YAML Metadata Warning: empty or missing yaml metadata in repo card (https://huggingface.co/docs/hub/model-cards#model-card-metadata)

NeoDictaBERT Role Classifier for Hebrew Manuscripts

Model: alexgoldberg/neodictabert-role-classifier-hebrew-manuscripts

State-of-the-art role classification model for Hebrew manuscript persons.

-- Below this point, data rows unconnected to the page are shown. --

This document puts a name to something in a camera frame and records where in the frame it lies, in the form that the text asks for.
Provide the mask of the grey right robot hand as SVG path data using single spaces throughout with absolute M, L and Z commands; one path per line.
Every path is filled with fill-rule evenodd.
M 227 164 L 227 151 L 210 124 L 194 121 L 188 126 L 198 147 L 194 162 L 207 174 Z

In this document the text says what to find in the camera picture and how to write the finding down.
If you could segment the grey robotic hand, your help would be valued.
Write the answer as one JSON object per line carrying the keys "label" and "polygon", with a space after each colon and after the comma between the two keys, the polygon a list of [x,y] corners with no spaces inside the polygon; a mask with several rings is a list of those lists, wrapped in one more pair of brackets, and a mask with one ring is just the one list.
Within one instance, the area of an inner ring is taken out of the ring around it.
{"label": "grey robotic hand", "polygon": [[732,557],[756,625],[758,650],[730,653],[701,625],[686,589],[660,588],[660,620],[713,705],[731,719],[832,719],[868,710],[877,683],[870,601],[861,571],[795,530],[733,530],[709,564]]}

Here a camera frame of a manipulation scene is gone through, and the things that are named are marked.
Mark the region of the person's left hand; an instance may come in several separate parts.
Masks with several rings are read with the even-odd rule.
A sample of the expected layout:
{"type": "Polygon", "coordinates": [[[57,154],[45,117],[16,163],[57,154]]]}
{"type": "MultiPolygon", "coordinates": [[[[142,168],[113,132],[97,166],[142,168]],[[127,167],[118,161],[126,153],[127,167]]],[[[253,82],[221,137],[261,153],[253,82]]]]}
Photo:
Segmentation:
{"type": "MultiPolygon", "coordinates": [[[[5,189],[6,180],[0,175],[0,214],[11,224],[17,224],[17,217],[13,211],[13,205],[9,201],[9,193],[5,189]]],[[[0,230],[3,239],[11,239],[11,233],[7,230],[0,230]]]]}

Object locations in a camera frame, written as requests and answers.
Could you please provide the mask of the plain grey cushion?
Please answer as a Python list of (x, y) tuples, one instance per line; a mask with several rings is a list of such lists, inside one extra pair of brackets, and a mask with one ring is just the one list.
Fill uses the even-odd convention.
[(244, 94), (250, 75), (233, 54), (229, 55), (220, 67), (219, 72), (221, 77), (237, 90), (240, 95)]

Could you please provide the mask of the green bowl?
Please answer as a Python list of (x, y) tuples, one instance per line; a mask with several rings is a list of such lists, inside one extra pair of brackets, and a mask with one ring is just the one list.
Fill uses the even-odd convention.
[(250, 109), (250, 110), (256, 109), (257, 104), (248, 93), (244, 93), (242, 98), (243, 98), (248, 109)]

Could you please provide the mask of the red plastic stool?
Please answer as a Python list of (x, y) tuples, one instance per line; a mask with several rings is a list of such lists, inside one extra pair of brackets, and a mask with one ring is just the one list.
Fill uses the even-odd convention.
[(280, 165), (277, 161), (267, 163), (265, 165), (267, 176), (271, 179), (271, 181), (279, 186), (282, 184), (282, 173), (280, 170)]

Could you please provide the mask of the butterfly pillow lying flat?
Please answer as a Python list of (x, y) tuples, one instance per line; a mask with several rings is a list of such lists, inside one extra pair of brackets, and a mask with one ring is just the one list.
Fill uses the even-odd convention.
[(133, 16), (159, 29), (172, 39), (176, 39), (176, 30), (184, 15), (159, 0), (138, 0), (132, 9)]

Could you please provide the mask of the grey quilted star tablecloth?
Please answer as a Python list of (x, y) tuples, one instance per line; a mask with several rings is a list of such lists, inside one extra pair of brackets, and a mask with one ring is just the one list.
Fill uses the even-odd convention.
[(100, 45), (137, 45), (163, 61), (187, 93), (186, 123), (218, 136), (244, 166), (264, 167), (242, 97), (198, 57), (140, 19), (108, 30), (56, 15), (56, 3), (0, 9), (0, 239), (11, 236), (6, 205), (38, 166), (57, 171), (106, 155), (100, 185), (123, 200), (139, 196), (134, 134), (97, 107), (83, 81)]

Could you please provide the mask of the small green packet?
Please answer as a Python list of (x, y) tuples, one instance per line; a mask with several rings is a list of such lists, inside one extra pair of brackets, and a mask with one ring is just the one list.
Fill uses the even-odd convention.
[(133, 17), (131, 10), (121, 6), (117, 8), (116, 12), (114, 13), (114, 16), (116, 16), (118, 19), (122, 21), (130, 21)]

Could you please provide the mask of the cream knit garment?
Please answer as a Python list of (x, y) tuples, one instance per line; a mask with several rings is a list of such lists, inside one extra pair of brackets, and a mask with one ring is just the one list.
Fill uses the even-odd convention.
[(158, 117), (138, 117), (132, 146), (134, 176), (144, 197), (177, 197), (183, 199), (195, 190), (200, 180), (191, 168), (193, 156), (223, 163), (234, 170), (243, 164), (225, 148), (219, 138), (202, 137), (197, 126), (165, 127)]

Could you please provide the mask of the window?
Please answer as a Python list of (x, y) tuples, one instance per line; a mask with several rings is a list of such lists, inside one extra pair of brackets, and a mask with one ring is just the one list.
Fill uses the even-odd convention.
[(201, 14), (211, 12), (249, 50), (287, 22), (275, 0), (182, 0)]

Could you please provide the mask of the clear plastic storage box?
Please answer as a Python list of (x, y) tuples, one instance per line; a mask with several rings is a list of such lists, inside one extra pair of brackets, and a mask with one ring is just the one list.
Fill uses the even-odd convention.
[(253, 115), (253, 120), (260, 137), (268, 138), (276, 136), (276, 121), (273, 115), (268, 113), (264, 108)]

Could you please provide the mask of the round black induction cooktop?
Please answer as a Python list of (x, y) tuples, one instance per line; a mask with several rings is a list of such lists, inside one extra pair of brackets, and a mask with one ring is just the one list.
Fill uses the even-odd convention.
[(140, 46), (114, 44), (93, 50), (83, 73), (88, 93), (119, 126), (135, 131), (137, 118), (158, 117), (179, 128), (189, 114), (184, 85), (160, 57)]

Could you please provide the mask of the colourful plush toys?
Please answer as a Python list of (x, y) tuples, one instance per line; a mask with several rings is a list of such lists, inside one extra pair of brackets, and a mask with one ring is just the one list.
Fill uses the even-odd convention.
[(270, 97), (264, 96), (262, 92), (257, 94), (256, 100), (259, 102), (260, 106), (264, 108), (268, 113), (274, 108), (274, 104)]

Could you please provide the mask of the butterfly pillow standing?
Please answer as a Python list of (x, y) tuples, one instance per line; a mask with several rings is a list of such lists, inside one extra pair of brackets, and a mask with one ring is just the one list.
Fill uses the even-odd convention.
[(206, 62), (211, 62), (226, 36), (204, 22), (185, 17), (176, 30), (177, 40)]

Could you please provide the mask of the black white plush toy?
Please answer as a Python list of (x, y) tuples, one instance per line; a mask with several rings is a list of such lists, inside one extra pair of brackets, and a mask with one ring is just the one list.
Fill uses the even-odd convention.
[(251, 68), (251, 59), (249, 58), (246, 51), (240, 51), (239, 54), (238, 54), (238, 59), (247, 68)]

Achieves 90.64% accuracy using novel two-input format.


Model Description

Fine-tuned from dicta-il/neodictabert-bilingual on 4,339 Hebrew manuscript role samples.

Key Innovation: Two-input format with explicit person marking:

Input: [PERSON: person_name] + text

This reduces ambiguity when multiple persons appear in text.

Architecture: NeoBERT (363M parameters, 612B training tokens)

Categories: 6 manuscript roles

  1. TRANSCRIBER (מעתיק) - 34.2%
  2. OWNER (בעלים) - 26.8%
  3. AUTHOR (מחבר) - 25.1%
  4. CENSOR - 8.0%
  5. TRANSLATOR (מתרגם) - 4.5%
  6. COMMENTATOR (מעיר) - 1.3%

Performance

Test Set: 545 samples (6 balanced categories)

Metric Score
Accuracy 90.64%
F1 (weighted) 90.64%
Precision (weighted) 91%

Per-Category F1 Scores:

  • TRANSLATOR: 100% (32 samples) - Perfect!
  • CENSOR: 96% (49 samples)
  • AUTHOR: 92% (162 samples)
  • TRANSCRIBER: 87% (169 samples)
  • OWNER: 85% (126 samples)
  • COMMENTATOR: 71% (7 samples)

Comparison:

  • HalleluBERT two-input: 89.36% → +1.28% improvement
  • Single-input format: 87.52% → +3.12% with two-input innovation

Usage

from transformers import AutoTokenizer, AutoModelForSequenceClassification
import torch

# Load model and tokenizer
model_name = "alexgoldberg/neodictabert-role-classifier-hebrew-manuscripts"
tokenizer = AutoTokenizer.from_pretrained("dicta-il/neodictabert-bilingual")
model = AutoModelForSequenceClassification.from_pretrained(model_name)

# Two-input format: [PERSON: name] + text
person_name = "משה בן יעקב"
text = "נכתב על ידי משה בן יעקב"

# Format input (critical for performance!)
formatted_input = f"[PERSON: {person_name}] {text}"

# Tokenize
inputs = tokenizer(
    formatted_input,
    return_tensors="pt",
    padding=True,
    truncation=True,
    max_length=128
)

# Predict
with torch.no_grad():
    outputs = model(**inputs)
    logits = outputs.logits[0]
    probabilities = torch.softmax(logits, dim=0)
    predicted_class = torch.argmax(probabilities).item()
    confidence = probabilities[predicted_class].item()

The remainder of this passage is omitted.